Finland will close its border crossings with Russia from 8 p.m. local time on Dec. 15, the Finnish government announced on Dec. 14.
Finland announced earlier on Dec. 14 that it had temporarily reopened two border crossings with Russia. The border crossings had been shut since Nov. 30.
Finland's Interior Minister Mari Rantanen said at a press conference that the government hoped that "the situation of illegal immigration on the eastern border would have calmed down during the two-week closure."
The border guard said that 96 asylum seekers, "mainly from Somalia, Syria, and India," arrived from Russia at the Niirala border crossing over the course of the day on Dec. 14. The border Guard recommended closing the border, Rantanen said.

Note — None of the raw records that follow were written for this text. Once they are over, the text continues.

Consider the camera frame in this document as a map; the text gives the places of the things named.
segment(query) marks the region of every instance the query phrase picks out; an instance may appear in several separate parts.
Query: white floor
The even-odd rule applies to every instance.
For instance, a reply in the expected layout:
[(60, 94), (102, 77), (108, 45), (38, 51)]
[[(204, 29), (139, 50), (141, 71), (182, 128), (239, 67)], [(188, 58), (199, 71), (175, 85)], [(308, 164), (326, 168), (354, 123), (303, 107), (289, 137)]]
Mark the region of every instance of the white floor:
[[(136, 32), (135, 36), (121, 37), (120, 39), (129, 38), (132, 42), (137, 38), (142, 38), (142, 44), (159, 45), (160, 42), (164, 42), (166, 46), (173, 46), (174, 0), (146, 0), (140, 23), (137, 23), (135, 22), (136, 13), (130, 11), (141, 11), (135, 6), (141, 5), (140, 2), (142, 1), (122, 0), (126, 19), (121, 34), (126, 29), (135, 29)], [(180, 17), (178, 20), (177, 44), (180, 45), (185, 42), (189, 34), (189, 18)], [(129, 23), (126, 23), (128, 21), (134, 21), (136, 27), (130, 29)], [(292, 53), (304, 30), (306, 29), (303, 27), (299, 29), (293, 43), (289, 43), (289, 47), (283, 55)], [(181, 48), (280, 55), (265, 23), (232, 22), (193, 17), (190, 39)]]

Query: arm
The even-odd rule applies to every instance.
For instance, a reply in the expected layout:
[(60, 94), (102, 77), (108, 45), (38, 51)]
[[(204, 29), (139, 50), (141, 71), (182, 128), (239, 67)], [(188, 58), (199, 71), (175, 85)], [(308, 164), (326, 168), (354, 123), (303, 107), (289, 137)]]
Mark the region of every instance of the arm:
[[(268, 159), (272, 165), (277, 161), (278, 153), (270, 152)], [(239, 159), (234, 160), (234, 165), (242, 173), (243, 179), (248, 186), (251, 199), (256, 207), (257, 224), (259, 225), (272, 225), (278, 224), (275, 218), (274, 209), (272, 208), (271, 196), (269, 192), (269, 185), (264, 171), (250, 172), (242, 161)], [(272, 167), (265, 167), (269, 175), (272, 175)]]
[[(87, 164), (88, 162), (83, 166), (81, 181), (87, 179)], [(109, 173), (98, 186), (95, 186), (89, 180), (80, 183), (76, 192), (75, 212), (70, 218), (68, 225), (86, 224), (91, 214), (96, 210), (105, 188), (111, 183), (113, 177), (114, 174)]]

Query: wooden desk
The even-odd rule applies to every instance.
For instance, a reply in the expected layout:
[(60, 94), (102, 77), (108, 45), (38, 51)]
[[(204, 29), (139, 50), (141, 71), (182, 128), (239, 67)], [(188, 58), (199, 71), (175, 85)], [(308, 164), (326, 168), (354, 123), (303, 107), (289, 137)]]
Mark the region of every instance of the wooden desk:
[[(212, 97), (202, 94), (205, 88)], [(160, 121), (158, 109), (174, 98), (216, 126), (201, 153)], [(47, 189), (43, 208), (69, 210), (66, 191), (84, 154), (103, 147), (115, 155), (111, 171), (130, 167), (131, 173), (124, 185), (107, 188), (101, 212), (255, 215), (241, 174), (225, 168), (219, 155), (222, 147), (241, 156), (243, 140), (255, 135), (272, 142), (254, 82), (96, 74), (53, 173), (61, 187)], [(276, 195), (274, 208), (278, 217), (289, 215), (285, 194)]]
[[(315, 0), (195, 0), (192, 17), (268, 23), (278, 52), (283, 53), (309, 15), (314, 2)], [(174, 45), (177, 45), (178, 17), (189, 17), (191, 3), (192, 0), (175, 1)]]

The border crossings were shut for two weeks after an unusually high number of third-country asylum seekers arriving at the Finnish border from Russia without proper documentation.
Helsinki said that Moscow was orchestrating a migrant influx as retribution for the country's entry into NATO and ordered the borders to close.
In its Nov. 27 assessment, the Institute for the Study of War (ISW) cited a Russian insider source saying that Russian authorities had directed the Interior Ministry to gather migrants from the Middle East, Africa, and other regions, and send them to the Finnish border.
Reports of a Moscow-orchestrated migrant crisis echo the strategy used by Belarus against its NATO neighbors. Minsk has been facilitating flows of third-country migrants to the Baltic countries and Poland since 2021.